Dataset items:
######
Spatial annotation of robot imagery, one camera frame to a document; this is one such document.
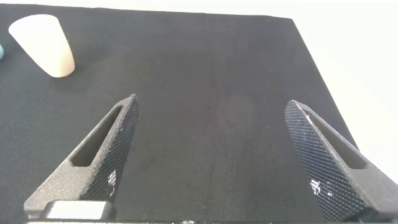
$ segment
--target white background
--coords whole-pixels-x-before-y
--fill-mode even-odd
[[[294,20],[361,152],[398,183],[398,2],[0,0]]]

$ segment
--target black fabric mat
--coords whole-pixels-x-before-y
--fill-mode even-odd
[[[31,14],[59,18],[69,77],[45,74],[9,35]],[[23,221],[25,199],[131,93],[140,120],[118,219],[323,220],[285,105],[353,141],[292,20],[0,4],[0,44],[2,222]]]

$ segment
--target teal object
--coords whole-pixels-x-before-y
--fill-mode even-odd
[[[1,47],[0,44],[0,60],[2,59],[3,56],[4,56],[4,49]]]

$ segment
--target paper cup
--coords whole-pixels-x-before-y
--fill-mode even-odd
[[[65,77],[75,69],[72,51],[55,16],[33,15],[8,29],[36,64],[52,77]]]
######
◆ EXERCISE GOAL:
Only the text of the entries above is to be given again, exactly, with the pictures left out.

◆ THE COMPLETED TASK:
Spatial annotation of robot imagery, one camera frame to a document; this is one such document.
$ segment
--target white background
--coords whole-pixels-x-before-y
--fill-mode even-odd
[[[294,20],[361,152],[398,183],[398,2],[0,0]]]

$ segment
--target black fabric mat
--coords whole-pixels-x-before-y
--fill-mode even-odd
[[[31,14],[59,18],[69,77],[45,74],[9,35]],[[23,221],[25,199],[131,93],[140,120],[118,219],[323,220],[285,105],[353,141],[292,20],[0,4],[0,44],[2,222]]]

$ segment
--target teal object
--coords whole-pixels-x-before-y
--fill-mode even-odd
[[[1,47],[0,44],[0,60],[2,59],[3,56],[4,56],[4,49]]]

$ segment
--target paper cup
--coords whole-pixels-x-before-y
--fill-mode even-odd
[[[65,77],[75,69],[72,51],[55,16],[33,15],[8,29],[36,64],[52,77]]]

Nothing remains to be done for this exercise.